# New Cube Type X-Cube



## RC_Pilot_2011 (Aug 6, 2009)




----------



## 4Chan (Aug 6, 2009)

This isnt new, or creative.

Edges only cubes have been around for yearssss.


----------



## (X) (Aug 6, 2009)

I think someone have made this before


----------



## waffle=ijm (Aug 6, 2009)

Not new. Sorry


----------



## Zaxef (Aug 6, 2009)

That's not an X-Cube
THIS is an X-cube

[/Australian accent]

http://twistypuzzles.com/forum/download/file.php?id=11807&mode=view


----------



## calekewbs (Aug 6, 2009)

a Lot of people made this before.


----------



## CharlieCooper (Aug 6, 2009)

not new. not new. not new.


----------



## calekewbs (Aug 6, 2009)

Zaxef said:


> That's not an X-Cube
> THIS is an X-cube
> 
> [/Australian accent]
> ...



does that rotate around the corners and sides? wow.


----------



## EmersonHerrmann (Aug 6, 2009)

"Nobody else came up with this idea."?


----------



## JTW2007 (Aug 6, 2009)

calekewbs said:


> Zaxef said:
> 
> 
> > That's not an X-Cube
> ...



It's not an X-Cube. It's a Super-X, and it's like a combination of a 2x2 and a Dino Cube.


----------



## calekewbs (Aug 6, 2009)

lol so i was right. lol wow. I don't even want to try that.


----------



## JTW2007 (Aug 6, 2009)

It's about the best puzzle ever made.


----------



## calekewbs (Aug 6, 2009)

lol
How do you solve it?
just give me an idea lol now you've got me wanting to do it.


----------



## Bomber (Aug 6, 2009)

The 'X-cube' is so un-new that even I have made it before.


----------



## dannyz0r (Aug 6, 2009)

Is it just me or did he sound like one of those stereotypical blondes that always sound like they're asking a question?


----------



## Ethan Rosen (Aug 6, 2009)

calekewbs said:


> lol
> How do you solve it?
> just give me an idea lol now you've got me wanting to do it.
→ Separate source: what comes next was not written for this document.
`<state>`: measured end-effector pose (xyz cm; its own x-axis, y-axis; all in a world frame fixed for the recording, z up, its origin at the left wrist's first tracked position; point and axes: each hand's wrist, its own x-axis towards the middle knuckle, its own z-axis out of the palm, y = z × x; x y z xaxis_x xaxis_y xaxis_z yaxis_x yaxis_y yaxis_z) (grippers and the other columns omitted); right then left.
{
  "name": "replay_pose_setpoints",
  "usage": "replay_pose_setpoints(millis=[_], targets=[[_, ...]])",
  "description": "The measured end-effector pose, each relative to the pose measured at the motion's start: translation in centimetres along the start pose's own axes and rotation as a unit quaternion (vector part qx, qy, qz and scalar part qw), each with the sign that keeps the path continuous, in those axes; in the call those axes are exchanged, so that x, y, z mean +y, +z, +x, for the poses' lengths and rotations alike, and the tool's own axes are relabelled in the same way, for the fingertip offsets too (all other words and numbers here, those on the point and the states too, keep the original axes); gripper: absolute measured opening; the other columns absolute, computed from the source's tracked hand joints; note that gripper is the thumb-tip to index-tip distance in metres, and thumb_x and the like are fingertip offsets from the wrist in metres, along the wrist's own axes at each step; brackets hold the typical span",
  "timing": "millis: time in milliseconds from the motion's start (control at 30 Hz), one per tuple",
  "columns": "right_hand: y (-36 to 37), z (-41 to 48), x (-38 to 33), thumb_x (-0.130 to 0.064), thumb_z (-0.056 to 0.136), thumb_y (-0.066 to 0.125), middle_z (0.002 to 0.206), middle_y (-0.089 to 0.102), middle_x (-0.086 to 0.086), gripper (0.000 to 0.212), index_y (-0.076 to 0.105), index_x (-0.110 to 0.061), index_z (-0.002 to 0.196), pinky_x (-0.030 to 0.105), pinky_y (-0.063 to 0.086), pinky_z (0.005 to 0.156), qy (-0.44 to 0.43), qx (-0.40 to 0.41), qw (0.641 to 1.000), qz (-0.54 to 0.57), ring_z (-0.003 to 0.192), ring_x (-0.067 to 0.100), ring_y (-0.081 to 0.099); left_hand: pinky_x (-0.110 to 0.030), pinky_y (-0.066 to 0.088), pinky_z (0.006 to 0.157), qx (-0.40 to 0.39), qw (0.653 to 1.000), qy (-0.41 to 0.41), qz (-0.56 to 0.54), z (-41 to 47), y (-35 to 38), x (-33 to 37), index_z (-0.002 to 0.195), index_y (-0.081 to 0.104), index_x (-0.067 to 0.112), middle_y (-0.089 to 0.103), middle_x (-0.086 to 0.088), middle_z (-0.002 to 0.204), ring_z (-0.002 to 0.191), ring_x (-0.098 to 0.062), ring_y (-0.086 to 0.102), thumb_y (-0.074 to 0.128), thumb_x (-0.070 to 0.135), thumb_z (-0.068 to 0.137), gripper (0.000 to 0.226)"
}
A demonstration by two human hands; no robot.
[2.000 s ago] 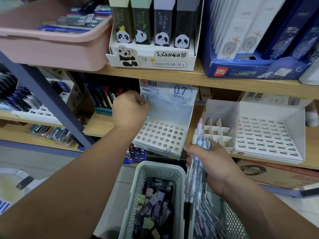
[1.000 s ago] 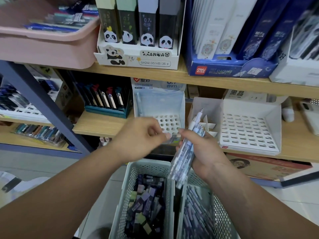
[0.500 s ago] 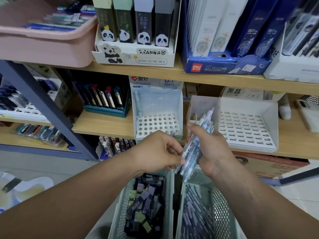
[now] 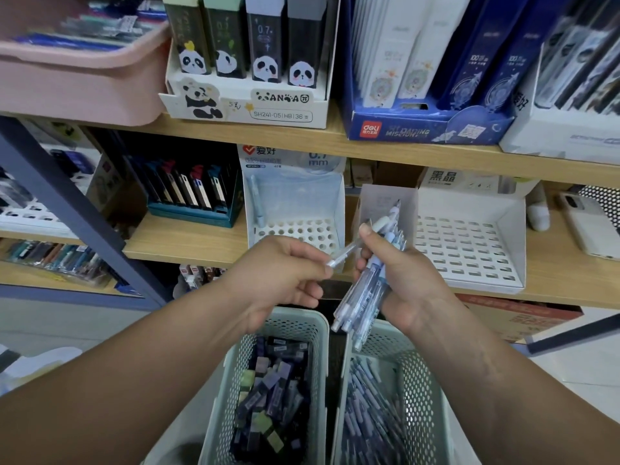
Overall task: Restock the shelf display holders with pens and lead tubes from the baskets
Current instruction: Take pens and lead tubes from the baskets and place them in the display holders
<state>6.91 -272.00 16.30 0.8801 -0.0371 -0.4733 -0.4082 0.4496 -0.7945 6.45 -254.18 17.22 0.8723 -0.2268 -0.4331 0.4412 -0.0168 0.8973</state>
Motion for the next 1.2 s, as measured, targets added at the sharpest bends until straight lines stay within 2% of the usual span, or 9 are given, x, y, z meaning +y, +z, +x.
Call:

http://users.skynet.be/gelatinbrain/Applets/Magic Polyhedra/ranking.htm#3.4.2
Give it a shot


----------



## RC_Pilot_2011 (Aug 6, 2009)

Oh well. If it makes everyone happy, I took my video off youtube.


----------



## Paradox (Aug 10, 2009)

calekewbs said:


> lol
> How do you solve it?
> just give me an idea lol now you've got me wanting to do it.
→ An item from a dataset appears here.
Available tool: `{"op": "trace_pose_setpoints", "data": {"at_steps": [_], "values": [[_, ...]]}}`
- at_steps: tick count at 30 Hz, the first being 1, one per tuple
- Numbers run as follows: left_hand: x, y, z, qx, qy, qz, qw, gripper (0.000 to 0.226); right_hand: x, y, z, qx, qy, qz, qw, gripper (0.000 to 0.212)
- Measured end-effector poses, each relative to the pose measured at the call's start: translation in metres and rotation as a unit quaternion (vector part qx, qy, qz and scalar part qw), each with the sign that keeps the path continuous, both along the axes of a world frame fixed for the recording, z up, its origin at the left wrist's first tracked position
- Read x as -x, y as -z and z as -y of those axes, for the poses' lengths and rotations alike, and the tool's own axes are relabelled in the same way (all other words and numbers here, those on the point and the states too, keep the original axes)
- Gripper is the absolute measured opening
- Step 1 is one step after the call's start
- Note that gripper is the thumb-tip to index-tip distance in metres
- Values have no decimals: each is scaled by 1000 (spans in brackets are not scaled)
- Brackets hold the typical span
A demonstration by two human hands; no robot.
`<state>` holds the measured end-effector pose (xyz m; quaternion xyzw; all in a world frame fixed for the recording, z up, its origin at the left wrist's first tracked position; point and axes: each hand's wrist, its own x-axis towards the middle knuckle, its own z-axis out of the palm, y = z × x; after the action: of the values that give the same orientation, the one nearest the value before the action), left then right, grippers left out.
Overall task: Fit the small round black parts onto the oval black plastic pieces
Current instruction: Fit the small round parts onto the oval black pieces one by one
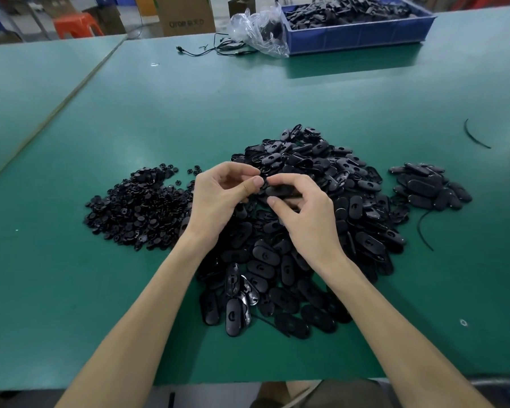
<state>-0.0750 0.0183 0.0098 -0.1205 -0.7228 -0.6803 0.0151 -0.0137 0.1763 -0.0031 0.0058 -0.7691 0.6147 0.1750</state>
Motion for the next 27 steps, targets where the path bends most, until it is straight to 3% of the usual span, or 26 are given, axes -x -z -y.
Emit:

Solve first layer intuitively, second layer with commutators involving alternating dino and 2x2 moves with setups if necessary.


----------



## Ewks (Aug 10, 2009)

RC_Pilot_2011 said:


> Oh well. If it makes everyone happy, I took my video off youtube.



I would have liked to see it. Make a new video about the cube just showing it off. I'm sure it's a cool cube there's just nothing new about it. Next time you make a thread like this make sure that something you're claiming new really is new. Most of the "new" algs, methods, puzzles etc. have been thought about before.


----------



## RuNeSCaPeR133 (Aug 10, 2009)

cool NOOOT!!...


----------



## JLarsen (Aug 10, 2009)

this is the x cube

http://www.speedsolving.com/forum/showthread.php?t=14415


----------



## Zaxef (Aug 10, 2009)

Actually... if you want to nit pick so much..
http://www.youtube.com/watch?v=5IoxnX-ttkg
That is the X-cube


----------



## cannon4747 (Feb 12, 2011)

OMG!!!!!!!!!!!!!!!!!! THIS LOOKS LIKE THE BEST THING *EVER!!!!!!!!!!!* all of these other haters just don't understand the epicness of this masterpiece!!!!!


----------



## EricReese (Feb 12, 2011)

cannon4747 said:


> OMG!!!!!!!!!!!!!!!!!! THIS LOOKS LIKE THE BEST THING *EVER!!!!!!!!!!!* all of these other haters just don't understand the epicness of this masterpiece!!!!!


 
Sigh, here we go again.


----------